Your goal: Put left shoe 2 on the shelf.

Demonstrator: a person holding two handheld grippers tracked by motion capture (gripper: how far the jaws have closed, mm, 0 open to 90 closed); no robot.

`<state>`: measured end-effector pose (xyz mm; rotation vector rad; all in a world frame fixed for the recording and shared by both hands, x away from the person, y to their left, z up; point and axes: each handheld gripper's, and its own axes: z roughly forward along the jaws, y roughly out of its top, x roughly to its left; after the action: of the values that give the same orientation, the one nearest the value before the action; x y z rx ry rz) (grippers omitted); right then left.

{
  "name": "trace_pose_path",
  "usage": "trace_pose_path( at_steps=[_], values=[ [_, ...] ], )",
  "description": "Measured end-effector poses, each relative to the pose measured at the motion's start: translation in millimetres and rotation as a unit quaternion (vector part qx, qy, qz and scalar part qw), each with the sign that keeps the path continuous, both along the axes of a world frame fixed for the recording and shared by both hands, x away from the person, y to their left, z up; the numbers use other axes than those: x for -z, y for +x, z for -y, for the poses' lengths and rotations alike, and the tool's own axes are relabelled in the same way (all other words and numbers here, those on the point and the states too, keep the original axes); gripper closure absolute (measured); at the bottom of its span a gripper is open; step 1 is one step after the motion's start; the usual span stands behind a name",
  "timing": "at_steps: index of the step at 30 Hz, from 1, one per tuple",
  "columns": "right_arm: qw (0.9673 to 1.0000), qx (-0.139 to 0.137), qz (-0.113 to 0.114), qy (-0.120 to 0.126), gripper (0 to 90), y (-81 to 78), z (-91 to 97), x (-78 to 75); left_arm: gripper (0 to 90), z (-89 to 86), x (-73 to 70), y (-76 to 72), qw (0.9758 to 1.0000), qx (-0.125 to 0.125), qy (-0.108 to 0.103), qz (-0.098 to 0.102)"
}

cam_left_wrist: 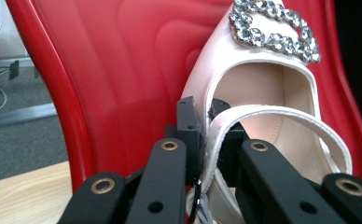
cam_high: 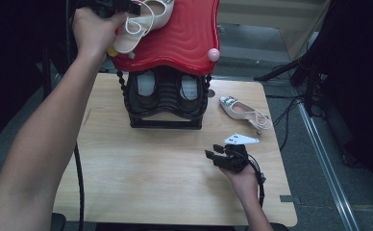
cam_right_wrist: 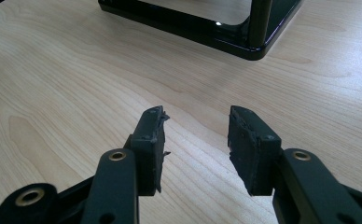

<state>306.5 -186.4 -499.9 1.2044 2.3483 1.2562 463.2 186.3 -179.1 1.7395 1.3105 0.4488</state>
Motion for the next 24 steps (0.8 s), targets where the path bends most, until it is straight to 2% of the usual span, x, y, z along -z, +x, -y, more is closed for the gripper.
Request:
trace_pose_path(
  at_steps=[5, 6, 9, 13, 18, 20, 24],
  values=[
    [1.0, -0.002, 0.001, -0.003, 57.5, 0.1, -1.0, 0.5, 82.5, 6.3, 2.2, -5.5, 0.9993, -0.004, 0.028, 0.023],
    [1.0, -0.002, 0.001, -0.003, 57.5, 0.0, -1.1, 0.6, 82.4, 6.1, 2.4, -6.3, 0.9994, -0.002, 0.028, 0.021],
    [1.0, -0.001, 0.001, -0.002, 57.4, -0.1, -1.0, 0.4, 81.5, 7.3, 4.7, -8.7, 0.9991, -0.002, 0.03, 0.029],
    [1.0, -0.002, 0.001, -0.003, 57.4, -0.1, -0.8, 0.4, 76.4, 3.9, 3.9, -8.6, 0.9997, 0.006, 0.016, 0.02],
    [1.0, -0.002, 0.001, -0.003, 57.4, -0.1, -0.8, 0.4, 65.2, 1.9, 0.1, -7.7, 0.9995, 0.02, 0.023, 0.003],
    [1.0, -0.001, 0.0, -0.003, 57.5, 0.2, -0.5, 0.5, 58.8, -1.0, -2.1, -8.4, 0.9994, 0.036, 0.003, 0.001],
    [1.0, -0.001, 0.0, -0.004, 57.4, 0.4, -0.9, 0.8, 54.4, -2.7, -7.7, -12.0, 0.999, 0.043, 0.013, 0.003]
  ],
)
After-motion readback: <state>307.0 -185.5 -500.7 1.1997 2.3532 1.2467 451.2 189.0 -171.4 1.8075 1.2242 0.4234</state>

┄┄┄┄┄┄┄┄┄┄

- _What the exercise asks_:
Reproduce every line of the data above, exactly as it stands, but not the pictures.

- _Exercise response_:
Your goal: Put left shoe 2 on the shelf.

Demonstrator: a person holding two handheld grippers tracked by motion capture (gripper: how far the jaws have closed, mm, 0 open to 90 closed); no robot.

`<state>`: measured end-effector pose (xyz mm; rotation vector rad; all in a world frame fixed for the recording and shared by both hands, x away from the person, y to their left, z up; point and axes: each handheld gripper's, and its own axes: z roughly forward along the jaws, y roughly out of its top, x roughly to its left; after the action: of the values that give the same orientation, the one nearest the value before the action; x y z rx ry rz) (grippers omitted); right then left.

{
  "name": "trace_pose_path",
  "usage": "trace_pose_path( at_steps=[_], values=[ [_, ...] ], )",
  "description": "Measured end-effector poses, each relative to the pose measured at the motion's start: translation in millimetres and rotation as a unit quaternion (vector part qx, qy, qz and scalar part qw), each with the sign that keeps the path continuous, both along the axes of a world frame fixed for the recording and shared by both hands, x away from the person, y to their left, z up; the numbers use other axes than those: x for -z, y for +x, z for -y, for the poses' lengths and rotations alike, and the tool's own axes are relabelled in the same way (all other words and numbers here, those on the point and the states too, keep the original axes); gripper closure absolute (measured); at the bottom of its span a gripper is open; step 1 is one step after the motion's start; the usual span stands behind a name",
  "timing": "at_steps: index of the step at 30 Hz, from 1, one per tuple",
  "columns": "right_arm: qw (0.9673 to 1.0000), qx (-0.139 to 0.137), qz (-0.113 to 0.114), qy (-0.120 to 0.126), gripper (0 to 90), y (-81 to 78), z (-91 to 97), x (-78 to 75); left_arm: gripper (0 to 90), z (-89 to 86), x (-73 to 70), y (-76 to 72), qw (0.9758 to 1.0000), qx (-0.125 to 0.125), qy (-0.108 to 0.103), qz (-0.098 to 0.102)"
}

cam_left_wrist: 
cam_high: 
cam_right_wrist: 

<state>306.5 -186.4 -499.9 1.2044 2.3483 1.2562 463.2 186.3 -179.1 1.7395 1.3105 0.4488</state>
Motion for the next 24 steps (0.8 s), targets where the path bends most, until it is straight to 2% of the usual span, x, y, z along -z, +x, -y, more is closed for the gripper.
Request:
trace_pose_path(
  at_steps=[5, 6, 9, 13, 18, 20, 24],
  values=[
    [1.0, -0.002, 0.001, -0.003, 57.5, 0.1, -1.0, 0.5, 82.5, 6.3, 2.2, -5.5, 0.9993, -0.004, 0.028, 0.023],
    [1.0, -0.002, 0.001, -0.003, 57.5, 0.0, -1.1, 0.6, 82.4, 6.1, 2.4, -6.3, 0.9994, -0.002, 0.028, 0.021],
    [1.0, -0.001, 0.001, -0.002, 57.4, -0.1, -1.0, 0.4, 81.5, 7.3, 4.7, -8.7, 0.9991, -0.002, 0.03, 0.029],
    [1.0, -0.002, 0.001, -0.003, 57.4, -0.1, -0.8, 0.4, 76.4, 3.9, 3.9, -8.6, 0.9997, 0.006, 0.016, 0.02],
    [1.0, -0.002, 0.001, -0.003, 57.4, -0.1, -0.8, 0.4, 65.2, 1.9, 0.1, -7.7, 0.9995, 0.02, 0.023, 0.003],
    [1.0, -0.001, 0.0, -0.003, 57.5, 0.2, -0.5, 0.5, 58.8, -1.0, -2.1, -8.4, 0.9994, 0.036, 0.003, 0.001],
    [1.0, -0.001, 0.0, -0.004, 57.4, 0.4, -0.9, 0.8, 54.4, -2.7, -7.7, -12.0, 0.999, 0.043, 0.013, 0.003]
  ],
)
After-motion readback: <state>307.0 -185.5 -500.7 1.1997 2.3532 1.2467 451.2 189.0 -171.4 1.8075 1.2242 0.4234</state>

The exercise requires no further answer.